- Black women have identified the universal themes that live daily in fear of their children’s lives.
- In order to live in fear, some people report that they focus on staying strong by possessing beliefs and providing their sons with the tools to navigate a potentially threatening world.
- Healthcare providers need to leave room for black parents to discuss this fear of their children.
Racial differences in maternal health, both mentally and physically, are still a common health justice issue in the United States.This research has far-reaching impact, but it was recently published in Advanced Nursing Journal The impact of these worries was emphasized, and it was discovered that black mothers were constantly worried about the safety of their sons.
Although many people became more aware of the reality of systemic racism after the murder of George Freud, his death was not a rare case of police brutality.
Unfortunately, despite extensive discussions about the ongoing national racial reckoning since his unjust killing, since June 2020, whites and Hispanics have shown some support for the “Black’s Fate is Fate” movement. reduce.
Understand the research
In this study, through a combination of face-to-face interviews and focus groups, seven black women were asked about their recent and ongoing pregnancy and childcare experiences in the United States.
Participants’ most memorable themes were experiences of fear, including fear that the future black son might be killed, and trying to protect their safety, and living in fear.
The limitation of this study is the small sample size, but given the stressful effects of this daily fear experience, healthcare providers can still use these insights to better support black fertility parents.
Research needs diversity
Dr. Jamil Norman, RN, and CNE, the academic coordinator of the RN-BSN program at Walden University and the lead researcher of this study, said: “’Insight into fear: a phenomenological study of black mothers’ is about understanding the stressors that can lead to poverty. Maternal ending.”
Norman pointed out that it is important to know that the death rate of black women is alarmingly higher than that of white and Hispanic women, and the United States is one of the only countries where these death rates have increased. “I believe our research plays an important role in the study of black maternal outcomes. We want to hear the voice of black women,” she said.
As a researcher, Norman explained how they wanted to know what it was like to be pregnant and parenting as a black woman. She emphasized that pregnancy should be viewed as a whole to understand the reasons that may lead to poor maternal outcomes for black women. “One caveat of the survey results that I want readers to pay attention to is that the topic of fear is only one of multiple topics that have been identified.
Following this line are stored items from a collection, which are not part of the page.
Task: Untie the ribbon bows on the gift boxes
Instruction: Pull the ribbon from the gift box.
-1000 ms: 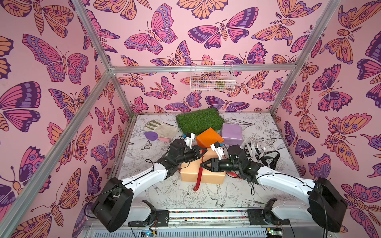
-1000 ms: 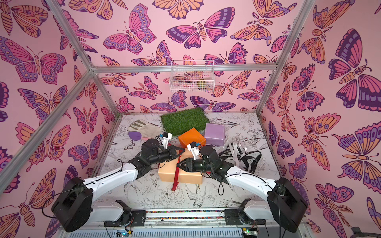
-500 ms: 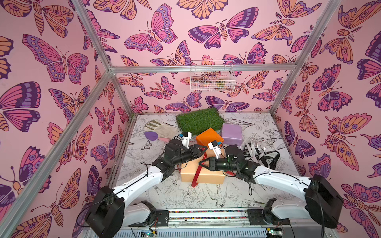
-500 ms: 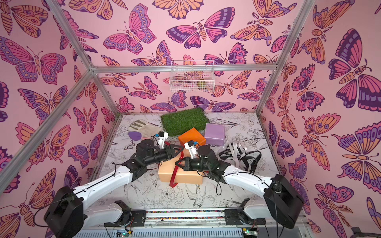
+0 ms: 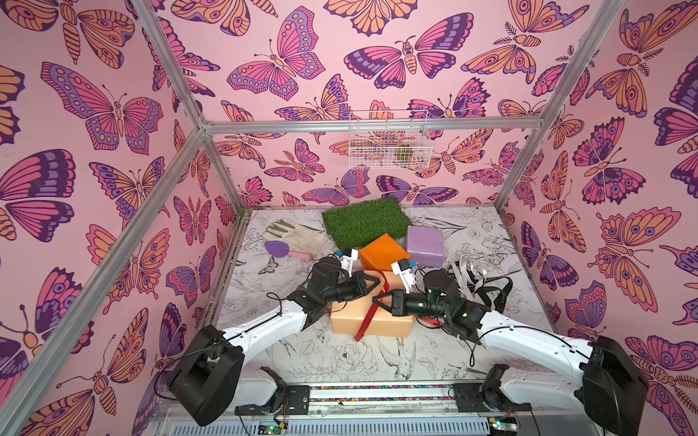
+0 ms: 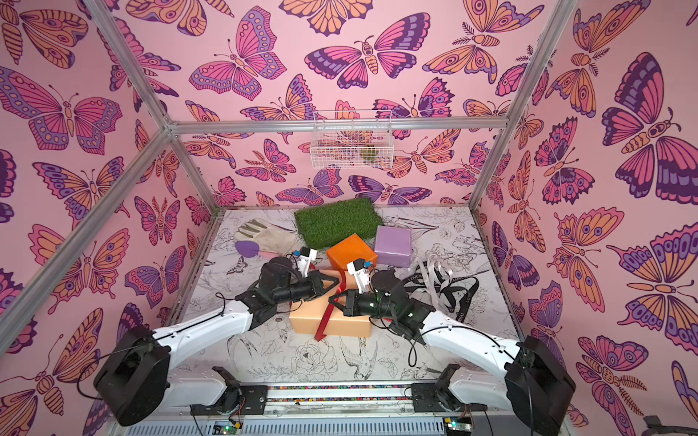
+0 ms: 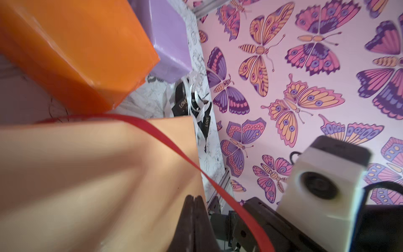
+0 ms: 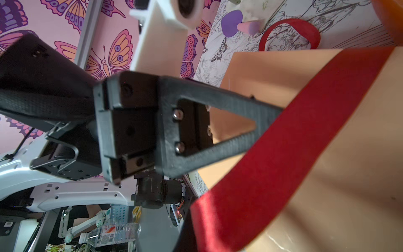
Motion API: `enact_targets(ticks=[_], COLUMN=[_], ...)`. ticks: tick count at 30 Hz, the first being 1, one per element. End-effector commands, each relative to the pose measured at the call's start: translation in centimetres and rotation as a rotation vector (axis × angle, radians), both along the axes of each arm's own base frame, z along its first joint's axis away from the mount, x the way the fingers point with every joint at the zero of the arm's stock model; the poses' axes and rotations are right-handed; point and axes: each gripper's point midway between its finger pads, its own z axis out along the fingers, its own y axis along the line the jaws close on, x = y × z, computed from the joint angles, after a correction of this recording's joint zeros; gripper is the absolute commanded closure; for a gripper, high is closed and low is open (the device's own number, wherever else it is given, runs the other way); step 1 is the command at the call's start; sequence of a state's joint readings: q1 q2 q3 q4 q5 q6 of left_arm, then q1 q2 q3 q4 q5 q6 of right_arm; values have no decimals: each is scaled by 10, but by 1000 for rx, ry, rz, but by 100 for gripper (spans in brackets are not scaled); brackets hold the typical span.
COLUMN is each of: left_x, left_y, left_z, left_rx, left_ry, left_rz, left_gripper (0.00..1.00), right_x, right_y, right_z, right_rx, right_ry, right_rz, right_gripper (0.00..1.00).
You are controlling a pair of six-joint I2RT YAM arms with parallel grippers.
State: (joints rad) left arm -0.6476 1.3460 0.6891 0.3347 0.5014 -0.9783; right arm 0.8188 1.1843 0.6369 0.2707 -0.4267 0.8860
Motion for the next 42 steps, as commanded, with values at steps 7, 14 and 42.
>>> enact_targets(ticks=[7, 14, 42], left_x=[0, -4, -6], left_y=[-10, 3, 15], left_z=[-30, -63, -83], left_rx=[64, 177, 362], left_ry=[50, 107, 130], left_rz=[-14, 14, -17], left_gripper=[100, 100, 100], right_x=[9, 16, 23], right_y=[10, 3, -59], right_z=[39, 115, 351], right_rx=[21, 25, 68], right_ry=[-102, -255, -734], right_rz=[25, 20, -48], right_gripper=[100, 100, 100])
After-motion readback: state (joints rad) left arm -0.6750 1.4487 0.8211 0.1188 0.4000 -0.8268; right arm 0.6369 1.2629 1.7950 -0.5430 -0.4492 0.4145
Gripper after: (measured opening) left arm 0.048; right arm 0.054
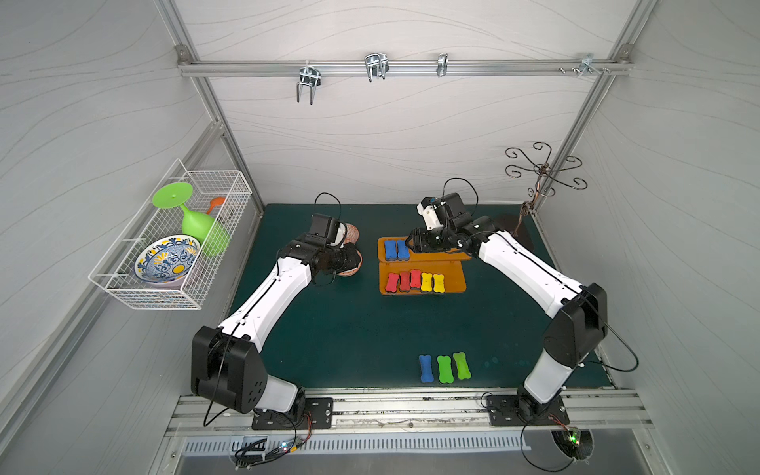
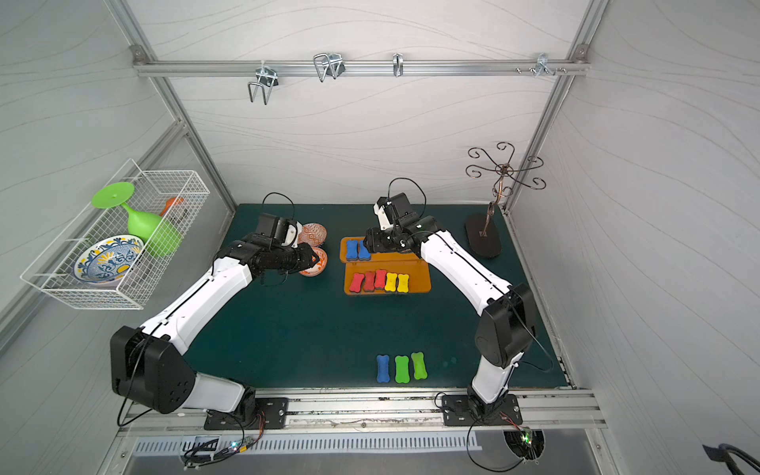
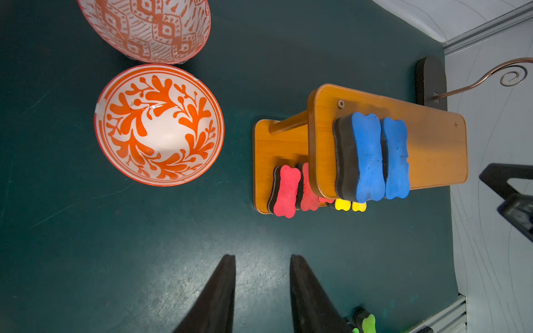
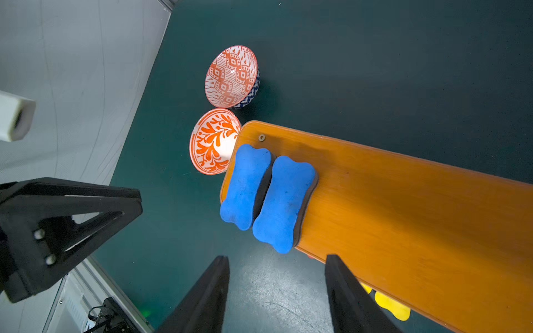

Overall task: Remove the whiteboard erasers from the shelf
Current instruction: Pick up the whiteboard eraser from the shelf.

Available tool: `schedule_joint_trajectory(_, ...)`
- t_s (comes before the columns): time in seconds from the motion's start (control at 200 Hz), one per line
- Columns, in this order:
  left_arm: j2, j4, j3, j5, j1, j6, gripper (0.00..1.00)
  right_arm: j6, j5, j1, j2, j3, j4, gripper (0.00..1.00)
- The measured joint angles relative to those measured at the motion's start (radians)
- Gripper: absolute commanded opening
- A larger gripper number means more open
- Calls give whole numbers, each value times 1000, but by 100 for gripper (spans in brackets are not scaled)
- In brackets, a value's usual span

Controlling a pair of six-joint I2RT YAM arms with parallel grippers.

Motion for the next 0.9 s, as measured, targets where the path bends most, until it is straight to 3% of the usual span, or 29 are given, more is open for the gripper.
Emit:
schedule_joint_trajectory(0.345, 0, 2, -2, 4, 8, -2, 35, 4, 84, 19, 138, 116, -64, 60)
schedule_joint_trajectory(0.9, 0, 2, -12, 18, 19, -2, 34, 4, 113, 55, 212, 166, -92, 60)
We feel the need to share this topic, especially in the context of current events,” she said.
Jamil Norman, PhD, Registered Nurse, CNE
Have the concerns of black women been heard? Are black women treated like white women? Does racism play a role in maternal outcomes?
— Jamil Norman, PhD, Registered Nurse, CNE
Norman had previously lost a nursing student due to maternal death, and she admitted that this study was very close to her heart. She explained how this student did not meet the characteristics normally associated with poor maternal outcomes because she was educated, healthy, and received prenatal care throughout the pregnancy, until her low-risk term delivery. “It makes me want to learn more about what really happened,” she said.
In terms of her hopes, Norman said, “Are black women’s concerns heard? Are black women treated the same as white women? Does racism play a role in maternal outcomes? This is what I want care providers to do Questions to consider when reading this research.”
Norman explained how her white colleague took on-site notes when asking questions. The interviewee glanced at her before answering. They all felt that her answer was measured, so it’s better to let her conduct the interview and take notes by herself move forward. “My colleagues understand the importance of having a black woman conduct these interviews and participate in this research,” she said.
Empowerment through research
Keisha Henry of LCSW MSW said: “This is the first study involving the voices of black women who have been affected on many levels related to systemic racism. This fact is empowering. It is Black women provide a space to express what has been suppressed for a long time.”
Given the theme of fear, Henry emphasized how this affects physical, cognitive, emotional, emotional, and mental health. “It’s really living in fear as a black woman raising a black boy, being a parent, and a black woman with implicit prejudice in healthcare,” she said.
Henry pointed out how this research gave black women the opportunity to use and maximize their voice in this experience.She established contact with the black theorist Édouard Glissant, who said: “When confronted verbally and in writing, the secretly accumulated harm was suddenly expressed; the individual found a way out of the closed circle. He touched, transcended Every living humiliation, a collective meaning, a universal poetry, in which every voice is important, and every moment of life is in it Find explanation. “
Keisha Henry, MSW, LCSW
This is really living in fear as a black woman raising a black boy, being a parent, and a black woman living in implicit prejudice in the context of her healthcare.
— Keisha Henry, MSW, LCSW
What this means to you
As research has shown, black women live in fear of the safety of their sons every day. Although some people may no longer make headlines in the summer of 2020, black parents may still be in fear. This public health crisis is worthy of further efforts across the country to resolve the unequal results that affect the lives of blacks.